EXECUÇÃO DE OBRIGAÇÃO DE FAZER. CONVERSÃO EM PERDAS E DANOS. DESCONSIDERAÇÃO DA PERSONALIDADE JURÍDICA. POSSIBILIDADE NO CASO CONCRETO. RELAÇÃO DE CONSUMO. INTELIGÊNCIA DO § 5º DO ART. 28 DO CDC. Diante de forte conjunto probatório a indicar a utilização da autonomia jurídica da sociedade para lesar e fraudar a terceiros, além da inexistência de bens móveis e de numerários em conta bancária, imperativa é a desconsideração da personalidade jurídica para garantir a satisfação do crédito do exequente. AGRAVO DE INSTRUMENTO PROVIDO.. (Agravo de Instrumento Nº 70037065620, Décima Nona Câmara Cível, Tribunal de Justiça do RS, Relator: Guinther Spode, Julgado em 21/09/2010)

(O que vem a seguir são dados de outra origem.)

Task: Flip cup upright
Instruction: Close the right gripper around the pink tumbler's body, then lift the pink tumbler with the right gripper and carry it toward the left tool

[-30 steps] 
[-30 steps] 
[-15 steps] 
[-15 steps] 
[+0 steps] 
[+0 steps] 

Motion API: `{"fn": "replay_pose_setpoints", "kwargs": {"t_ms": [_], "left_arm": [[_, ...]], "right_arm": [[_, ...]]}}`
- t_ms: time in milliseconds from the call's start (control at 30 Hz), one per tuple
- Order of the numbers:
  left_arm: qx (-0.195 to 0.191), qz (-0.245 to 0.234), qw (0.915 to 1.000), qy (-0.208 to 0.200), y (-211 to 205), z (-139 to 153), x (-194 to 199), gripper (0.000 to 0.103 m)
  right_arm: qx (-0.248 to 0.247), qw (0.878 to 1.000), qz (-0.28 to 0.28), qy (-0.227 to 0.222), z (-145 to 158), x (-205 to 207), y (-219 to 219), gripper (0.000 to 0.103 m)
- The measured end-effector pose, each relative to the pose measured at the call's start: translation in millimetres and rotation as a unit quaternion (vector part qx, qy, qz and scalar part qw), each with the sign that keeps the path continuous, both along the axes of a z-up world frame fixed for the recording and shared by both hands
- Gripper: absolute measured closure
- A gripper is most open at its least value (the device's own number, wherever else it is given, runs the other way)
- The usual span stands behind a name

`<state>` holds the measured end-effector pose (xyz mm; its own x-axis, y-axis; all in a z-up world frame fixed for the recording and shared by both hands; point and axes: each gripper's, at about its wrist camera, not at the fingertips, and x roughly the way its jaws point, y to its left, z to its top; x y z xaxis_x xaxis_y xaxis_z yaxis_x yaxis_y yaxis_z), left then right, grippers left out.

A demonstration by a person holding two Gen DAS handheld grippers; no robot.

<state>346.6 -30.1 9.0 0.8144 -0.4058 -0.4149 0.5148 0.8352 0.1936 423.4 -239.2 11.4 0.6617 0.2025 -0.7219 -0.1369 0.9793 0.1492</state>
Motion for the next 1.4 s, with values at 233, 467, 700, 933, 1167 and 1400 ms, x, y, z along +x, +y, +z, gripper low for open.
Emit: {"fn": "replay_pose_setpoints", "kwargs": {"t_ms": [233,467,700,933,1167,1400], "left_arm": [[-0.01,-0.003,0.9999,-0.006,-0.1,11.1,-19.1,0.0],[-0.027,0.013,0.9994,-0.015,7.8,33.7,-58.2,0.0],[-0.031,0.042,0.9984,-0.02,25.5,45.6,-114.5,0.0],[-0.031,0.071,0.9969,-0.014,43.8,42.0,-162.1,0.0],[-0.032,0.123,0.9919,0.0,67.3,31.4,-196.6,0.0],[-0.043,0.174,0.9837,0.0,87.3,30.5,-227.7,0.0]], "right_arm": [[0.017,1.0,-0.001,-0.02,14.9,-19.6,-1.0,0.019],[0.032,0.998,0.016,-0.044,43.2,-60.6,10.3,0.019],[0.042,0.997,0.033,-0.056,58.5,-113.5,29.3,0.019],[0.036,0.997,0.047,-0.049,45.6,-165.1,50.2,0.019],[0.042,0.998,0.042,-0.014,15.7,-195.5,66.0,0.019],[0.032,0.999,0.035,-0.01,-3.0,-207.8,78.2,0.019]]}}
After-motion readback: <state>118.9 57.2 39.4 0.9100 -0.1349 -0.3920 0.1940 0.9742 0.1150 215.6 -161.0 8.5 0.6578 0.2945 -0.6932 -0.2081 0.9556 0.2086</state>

AÇÃO CIVIL PÚBLICA. PRELIMINAR DE LITISPENDÊNCIA. EXISTÊNCIA DE DIVERSAS AÇÕES INDIVIDUAIS. INOCORRÊNCIA. Na forma do artigo 104, CDC, a propositura de ação coletiva não induz litispendência relativamente às ações individuais, inexistente, ainda, identidade de partes e de objeto entre as demandas. EMPRESA DE INCORPORAÇÃO E CONSTRUÇÃO CIVIL. RECEBIMENTO DE VALORES E NÃO ENTREGA DAS OBRAS AOS CONSUMIDORES. INEXISTÊNCIA DE REGISTRO PERANTE O CREA E DE PROFISSIONAL HABILITADO RESPONSÁVEL. IMPROPRIEDADE DOS SERVIÇOS PRESTADOS. DESCONSIDERAÇÃO DA PERSONALIDADE JURÍDICA. CABIMENTO. Estando demonstrados inúmeros casos de percepção de valores pela empresa, sem que tenha procedido à entrega das obras aos consumidores, a par da inexistência de registro perante o CREA e de profissional habilitado responsável pelos trabalhos, revela-se evidente a impropriedade dos serviços prestados, nos termos do artigo 20, § 2.º, CDC, cabível, ainda, a desconsideração da personalidade jurídica, ante o evidente desvio de finalidade, nos termos do artigo 50 do CC/02, e como forma de não obstaculizar a integral reparação dos danos causados – artigo 28, § 5.º, CDC. APELAÇÃO DESPROVIDA. SENTENÇA CONFIRMADA EM REEXAME NECESSÁRIO. (Apelação e Reexame Necessário Nº 70035230465, Vigésima Primeira Câmara Cível, Tribunal de Justiça do RS, Relator: Armínio José Abreu Lima da Rosa, Julgado em 28/04/2010)

Diante do exposto, voto no sentido de rejeitar a preliminar, desprover o agravo retido e negar provimento à apelação.

DES. UMBERTO GUASPARI SUDBRACK (PRESIDENTE E REVISOR) - De acordo com o(a) Relator(a).

DES.ª ANA LÚCIA CARVALHO PINTO VIEIRA REBOUT - De acordo com o(a) Relator(a).

DES. UMBERTO GUASPARI SUDBRACK - Presidente - Apelação Cível nº 70044399210, Comarca de Porto Alegre: "À UNANIMIDADE, REJEITARAM A PRELIMINAR, DESPROVERAM O AGRAVO RETIDO E NEGARAM PROVIMENTO À APELAÇÃO."